About 10 years ago, a plastic surgery group in Madison developed what came to be called the “Wisconsin criteria” for ordering facial imaging.  Here they are:

  • Bony step-off
  • Periorbital ecchymosis
  • GCS < 14
  • Malocclusion
  • Missing teeth

The authors claimed 97% sensitivity and 2.6% missed fracture rate, although external validation suggested those numbers were a bit generous. The Plastic Surgery group from the University of Minnesota and Regions Hospital recently re-studied these criteria with a large number of patients, looking at accuracy as well as cost-savings.

They performed a retrospective review of 1000 patients (based on a power analysis) who had a facial CT and adequate documentation of the Wisconsin criteria in the chart. Here are the factoids in table form:

(click table for larger copy)

  • Periorbital ecchymosis was the most common criterion, which had the highest sensitivity of 70% (terrible)
  • The other criteria fared even worse from a sensitivity standpoint
  • But if you roll them all up together, the presence of any one of the five yielded a 90% sensitivity (true positives) and 52% specificity (true negatives)
  • The negative predictive value was 93% if none of the criteria were present, which means it’s a good tool for ruling out the need for a CT scan
  • The overall missed fracture rate was 2.8%, and only 0.12% for ones that required operation
  • Cost savings by limiting CT to patients who met the criteria was over $300K in 2014

Bottom line: What to do? It’s clear that using the absence of any of the Wisconsin criteria to avoid a facial CT scan is helpful. This makes sense, because 4 of the 5 criteria are findings on facial exam. But it also means that a lot of scans will still get done for low sensitivity criteria. 
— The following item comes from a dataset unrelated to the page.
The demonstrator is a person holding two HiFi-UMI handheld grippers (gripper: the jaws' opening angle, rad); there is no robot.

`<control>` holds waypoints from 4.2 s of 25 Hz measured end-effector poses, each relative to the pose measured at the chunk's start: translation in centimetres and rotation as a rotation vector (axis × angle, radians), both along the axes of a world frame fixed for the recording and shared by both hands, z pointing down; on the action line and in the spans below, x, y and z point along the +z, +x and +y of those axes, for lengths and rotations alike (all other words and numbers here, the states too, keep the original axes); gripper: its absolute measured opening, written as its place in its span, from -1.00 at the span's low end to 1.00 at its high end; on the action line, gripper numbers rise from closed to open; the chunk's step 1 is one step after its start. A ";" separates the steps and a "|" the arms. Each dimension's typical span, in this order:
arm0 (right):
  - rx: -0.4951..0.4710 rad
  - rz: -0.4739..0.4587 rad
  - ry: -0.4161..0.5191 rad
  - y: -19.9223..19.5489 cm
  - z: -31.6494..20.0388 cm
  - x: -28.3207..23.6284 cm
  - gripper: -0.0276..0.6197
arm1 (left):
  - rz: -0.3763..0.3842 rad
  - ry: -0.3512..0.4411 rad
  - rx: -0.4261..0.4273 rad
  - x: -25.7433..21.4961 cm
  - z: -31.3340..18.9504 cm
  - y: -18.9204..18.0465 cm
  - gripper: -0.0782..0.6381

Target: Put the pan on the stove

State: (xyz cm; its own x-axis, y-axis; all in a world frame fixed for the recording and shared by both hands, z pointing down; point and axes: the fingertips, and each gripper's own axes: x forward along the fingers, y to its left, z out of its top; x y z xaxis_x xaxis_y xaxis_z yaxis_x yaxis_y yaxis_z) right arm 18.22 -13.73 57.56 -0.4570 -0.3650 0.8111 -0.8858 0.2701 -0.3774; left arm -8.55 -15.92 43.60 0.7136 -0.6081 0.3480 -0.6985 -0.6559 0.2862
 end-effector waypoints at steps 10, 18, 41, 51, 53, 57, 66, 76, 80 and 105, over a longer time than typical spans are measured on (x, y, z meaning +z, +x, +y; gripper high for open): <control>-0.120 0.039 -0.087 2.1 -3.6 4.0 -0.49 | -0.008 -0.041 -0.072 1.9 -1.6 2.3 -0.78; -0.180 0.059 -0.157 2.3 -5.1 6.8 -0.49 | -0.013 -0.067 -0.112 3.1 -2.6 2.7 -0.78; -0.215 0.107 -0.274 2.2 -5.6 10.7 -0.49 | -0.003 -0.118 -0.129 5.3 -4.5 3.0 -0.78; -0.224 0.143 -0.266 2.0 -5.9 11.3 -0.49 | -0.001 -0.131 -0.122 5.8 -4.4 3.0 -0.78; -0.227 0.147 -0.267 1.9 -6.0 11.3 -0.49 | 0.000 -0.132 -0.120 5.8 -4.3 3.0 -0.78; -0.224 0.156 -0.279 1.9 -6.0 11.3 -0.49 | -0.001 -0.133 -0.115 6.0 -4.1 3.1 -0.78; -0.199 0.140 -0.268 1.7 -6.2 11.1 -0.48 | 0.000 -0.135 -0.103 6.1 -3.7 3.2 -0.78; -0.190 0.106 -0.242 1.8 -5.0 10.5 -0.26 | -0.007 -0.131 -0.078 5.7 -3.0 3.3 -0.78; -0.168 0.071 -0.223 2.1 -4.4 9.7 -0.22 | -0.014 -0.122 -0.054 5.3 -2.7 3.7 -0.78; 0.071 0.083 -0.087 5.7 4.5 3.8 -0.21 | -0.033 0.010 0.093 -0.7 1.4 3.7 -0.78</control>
How about this? Since nearly all of these patients will have head and cervical CT scans, review the head scan first for facial fractures. Single, non-displaced fractures are nearly always nonoperative in nature. If patterns of fractures are present, or there are significant displacements, a dedicated facial scan will be very helpful in determining operative management.

But remember, the head CT does not include the mandible. A good physical exam and occlusion check is mandatory, and any suspicion of injury should prompt a full scan of the face.

Thanks to Chris Stewart, the lead author on this study for sending it to me for review.

Rreference: Validation of the “Wisconsin criteria” for obtaining dedicated facial imaging and its financial impact at a Level I trauma center. Craniomaxillofacial Trauma & Recon 13(1):4-8, 2020.